A pesquisa ainda perguntou aos brasileiros sobre o tamanho das manifestações em apoio ao governo no dia 7 de setembro. Para 48%, elas foram menores do que a expectativa. A Polícia Militar de São Paulo estimou que 125 mil pessoas estiveram presentes na Avenida Paulista. Bolsonaro esperava 2 milhões de pessoas.
Para Maurício Moura, o tamanho dos atos de apoio ao governo federal foram abaixo do esperado. “As reivindicações estavam desalinhadas com as pautas relevantes para a maior parte da população. Por outro lado, há um percentual minoritário claramente muito engajado com as causas do presidente Bolsonaro”, diz.
O cientista político Cláudio Couto avalia que no caso da Avenida Paulista, as manifestações orgânicas costumam reunir, sobretudo, pessoas da Grande São Paulo. Mas nos atos de 7 de setembro, era possível ver grandes grupos de caravanas vindos de outros estados. “Ele mostrou um poder de mobilização entre apoiadores, no entanto não espontâneo”, diz.
Nas faixas presentes nas mobilizações estavam pedidos inconstitucionais, como o fechamento do Congresso e do STF, além de intervenção militar. Os temas eram diferentes de muitos problemas dos brasileiros, como a demora na vacinação contra a covid-19, preço alto da gasolina, risco de falta de energia, e alta da inflação.

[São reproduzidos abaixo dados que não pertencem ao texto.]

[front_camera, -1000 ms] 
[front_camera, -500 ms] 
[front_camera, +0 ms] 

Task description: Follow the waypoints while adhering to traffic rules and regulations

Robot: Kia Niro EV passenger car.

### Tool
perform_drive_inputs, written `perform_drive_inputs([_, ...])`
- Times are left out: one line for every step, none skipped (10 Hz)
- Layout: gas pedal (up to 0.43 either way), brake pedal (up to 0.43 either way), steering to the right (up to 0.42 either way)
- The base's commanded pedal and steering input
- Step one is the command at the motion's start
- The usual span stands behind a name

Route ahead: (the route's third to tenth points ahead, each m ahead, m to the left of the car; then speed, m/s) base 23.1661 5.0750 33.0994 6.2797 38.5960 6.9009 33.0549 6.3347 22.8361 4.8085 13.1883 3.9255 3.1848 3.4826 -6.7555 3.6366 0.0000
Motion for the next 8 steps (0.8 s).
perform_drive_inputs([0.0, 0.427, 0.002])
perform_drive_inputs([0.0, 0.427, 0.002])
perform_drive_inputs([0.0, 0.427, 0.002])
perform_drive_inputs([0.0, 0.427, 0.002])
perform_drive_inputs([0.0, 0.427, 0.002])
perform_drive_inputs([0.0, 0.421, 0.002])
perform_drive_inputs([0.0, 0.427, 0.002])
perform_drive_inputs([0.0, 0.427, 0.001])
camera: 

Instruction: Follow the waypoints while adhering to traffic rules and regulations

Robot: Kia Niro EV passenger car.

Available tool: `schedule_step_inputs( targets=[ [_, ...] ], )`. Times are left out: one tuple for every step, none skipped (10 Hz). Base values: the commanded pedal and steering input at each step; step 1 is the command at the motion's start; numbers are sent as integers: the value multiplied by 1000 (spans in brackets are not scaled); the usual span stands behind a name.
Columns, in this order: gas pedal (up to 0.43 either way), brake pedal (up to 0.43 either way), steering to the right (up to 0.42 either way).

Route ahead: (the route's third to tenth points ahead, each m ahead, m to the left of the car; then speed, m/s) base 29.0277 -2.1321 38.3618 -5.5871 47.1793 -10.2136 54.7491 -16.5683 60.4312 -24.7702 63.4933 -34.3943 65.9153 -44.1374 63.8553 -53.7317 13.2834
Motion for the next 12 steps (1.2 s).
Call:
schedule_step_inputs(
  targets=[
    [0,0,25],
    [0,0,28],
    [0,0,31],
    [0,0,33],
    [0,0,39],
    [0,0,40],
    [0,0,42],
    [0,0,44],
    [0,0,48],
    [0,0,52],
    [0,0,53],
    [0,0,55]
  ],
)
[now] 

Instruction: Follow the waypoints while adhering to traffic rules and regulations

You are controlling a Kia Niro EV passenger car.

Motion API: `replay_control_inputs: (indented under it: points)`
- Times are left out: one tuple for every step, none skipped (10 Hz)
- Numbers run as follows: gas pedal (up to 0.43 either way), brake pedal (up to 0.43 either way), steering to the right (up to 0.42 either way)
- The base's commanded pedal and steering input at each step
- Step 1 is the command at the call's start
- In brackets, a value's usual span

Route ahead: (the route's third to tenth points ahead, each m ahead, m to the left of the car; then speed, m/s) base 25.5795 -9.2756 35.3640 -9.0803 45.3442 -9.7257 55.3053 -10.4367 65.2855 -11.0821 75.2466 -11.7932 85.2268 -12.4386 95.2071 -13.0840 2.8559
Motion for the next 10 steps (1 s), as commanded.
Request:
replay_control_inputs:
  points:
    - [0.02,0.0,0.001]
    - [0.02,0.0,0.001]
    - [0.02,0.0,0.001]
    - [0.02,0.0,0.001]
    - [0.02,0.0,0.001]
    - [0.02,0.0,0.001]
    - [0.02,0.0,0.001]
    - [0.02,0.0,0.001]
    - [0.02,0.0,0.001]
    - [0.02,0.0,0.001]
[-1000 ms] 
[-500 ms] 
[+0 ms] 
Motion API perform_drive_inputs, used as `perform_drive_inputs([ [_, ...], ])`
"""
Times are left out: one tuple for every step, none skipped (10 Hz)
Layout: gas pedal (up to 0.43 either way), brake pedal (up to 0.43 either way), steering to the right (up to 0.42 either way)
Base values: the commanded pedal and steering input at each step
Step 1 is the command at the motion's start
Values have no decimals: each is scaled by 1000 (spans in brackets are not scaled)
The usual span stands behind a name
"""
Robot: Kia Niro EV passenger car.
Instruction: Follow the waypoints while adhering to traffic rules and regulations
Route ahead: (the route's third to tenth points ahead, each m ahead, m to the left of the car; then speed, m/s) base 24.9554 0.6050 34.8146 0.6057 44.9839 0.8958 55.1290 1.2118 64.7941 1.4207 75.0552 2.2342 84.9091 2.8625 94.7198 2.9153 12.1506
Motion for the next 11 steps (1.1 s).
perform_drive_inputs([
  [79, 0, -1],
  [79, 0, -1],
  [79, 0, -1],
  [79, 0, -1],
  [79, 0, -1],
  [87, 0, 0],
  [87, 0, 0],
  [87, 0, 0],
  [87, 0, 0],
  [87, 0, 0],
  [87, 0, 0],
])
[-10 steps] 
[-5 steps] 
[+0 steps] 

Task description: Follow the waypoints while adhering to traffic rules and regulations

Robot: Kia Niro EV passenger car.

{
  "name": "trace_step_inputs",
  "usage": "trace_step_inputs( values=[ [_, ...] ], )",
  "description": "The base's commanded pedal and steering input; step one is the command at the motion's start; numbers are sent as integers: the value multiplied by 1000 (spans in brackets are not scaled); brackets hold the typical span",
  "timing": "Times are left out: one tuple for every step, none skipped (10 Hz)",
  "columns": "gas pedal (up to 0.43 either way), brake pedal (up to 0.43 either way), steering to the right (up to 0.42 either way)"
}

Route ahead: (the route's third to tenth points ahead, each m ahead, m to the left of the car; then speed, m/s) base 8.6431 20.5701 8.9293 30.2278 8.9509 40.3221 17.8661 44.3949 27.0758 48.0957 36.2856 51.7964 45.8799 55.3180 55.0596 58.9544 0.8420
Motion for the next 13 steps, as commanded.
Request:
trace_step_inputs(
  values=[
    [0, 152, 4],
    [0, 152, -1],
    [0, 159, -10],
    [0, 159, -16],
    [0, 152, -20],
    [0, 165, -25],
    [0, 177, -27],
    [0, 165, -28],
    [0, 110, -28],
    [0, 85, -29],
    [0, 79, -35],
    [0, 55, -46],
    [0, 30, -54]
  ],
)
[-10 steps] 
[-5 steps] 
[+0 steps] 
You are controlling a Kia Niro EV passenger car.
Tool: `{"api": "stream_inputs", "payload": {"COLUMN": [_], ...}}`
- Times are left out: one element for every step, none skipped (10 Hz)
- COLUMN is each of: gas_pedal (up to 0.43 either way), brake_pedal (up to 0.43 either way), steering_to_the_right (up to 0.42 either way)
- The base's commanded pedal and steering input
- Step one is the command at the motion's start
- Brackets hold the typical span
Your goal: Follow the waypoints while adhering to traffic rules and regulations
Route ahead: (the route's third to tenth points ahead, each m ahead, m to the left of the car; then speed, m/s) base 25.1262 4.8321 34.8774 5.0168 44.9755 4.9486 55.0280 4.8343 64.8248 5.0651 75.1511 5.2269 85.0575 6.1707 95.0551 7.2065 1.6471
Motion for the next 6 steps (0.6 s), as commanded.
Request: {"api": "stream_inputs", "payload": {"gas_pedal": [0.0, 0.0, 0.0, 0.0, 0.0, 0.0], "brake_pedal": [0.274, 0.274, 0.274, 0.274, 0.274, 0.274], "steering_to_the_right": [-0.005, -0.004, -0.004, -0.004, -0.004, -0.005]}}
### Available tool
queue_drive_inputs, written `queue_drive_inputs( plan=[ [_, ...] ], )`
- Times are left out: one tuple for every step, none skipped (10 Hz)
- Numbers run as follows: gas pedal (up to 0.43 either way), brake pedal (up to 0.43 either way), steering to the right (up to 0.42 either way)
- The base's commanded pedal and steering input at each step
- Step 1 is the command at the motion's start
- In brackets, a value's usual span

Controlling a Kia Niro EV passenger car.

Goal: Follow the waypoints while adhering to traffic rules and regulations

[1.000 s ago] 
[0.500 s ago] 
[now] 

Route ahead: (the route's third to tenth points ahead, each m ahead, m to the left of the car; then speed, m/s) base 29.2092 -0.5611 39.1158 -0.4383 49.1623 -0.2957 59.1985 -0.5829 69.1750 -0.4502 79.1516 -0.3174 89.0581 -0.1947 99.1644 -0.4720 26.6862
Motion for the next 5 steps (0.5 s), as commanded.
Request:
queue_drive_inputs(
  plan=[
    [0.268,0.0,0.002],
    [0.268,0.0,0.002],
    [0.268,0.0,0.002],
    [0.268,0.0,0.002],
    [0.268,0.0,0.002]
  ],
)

Entre os entrevistados pelo IDEIA, 59% discordaram das pautas apresentadas nas manifestações. Apenas 6% concordaram com as demandas dos apoiadores do governo, e 35% não têm uma opinião formada.
As contas de Bolsonaro nas principais redes sociais atingiram na terça-feira, 7, o maior número de interações da história, como mostra levantamento da consultoria de análise de redes sociais Bites feito a pedido da EXAME.
Bolsonaro chegou a 18,9 milhões de interações ao longo do 7 de Setembro, patamar que supera todas as outras datas, como sua eleição em 2018 ou o começo da pandemia em março de 2020, que detinha o recorde anterior.
Seu desafio, na outra ponta, é que o recorde foi puxado pelo mesmo grupo de sempre, o que pode indicar uma dificuldade do presidente em falar com novos públicos.
"Na prática, parece que Bolsonaro tem ficado mais isolado dentro de uma bolha", diz André Eler, diretor-adjunto da Bites.
"É uma base ainda muito grande, que consideramos muito relevante. Só que todas as mensagens compartilhadas com maior repercussão são desses apoiadores habituais", diz. "Quando vemos pessoas da sociedade civil, gente não muito ligada à política falando, todas as mensagens com maior repercussão são contra Bolsonaro."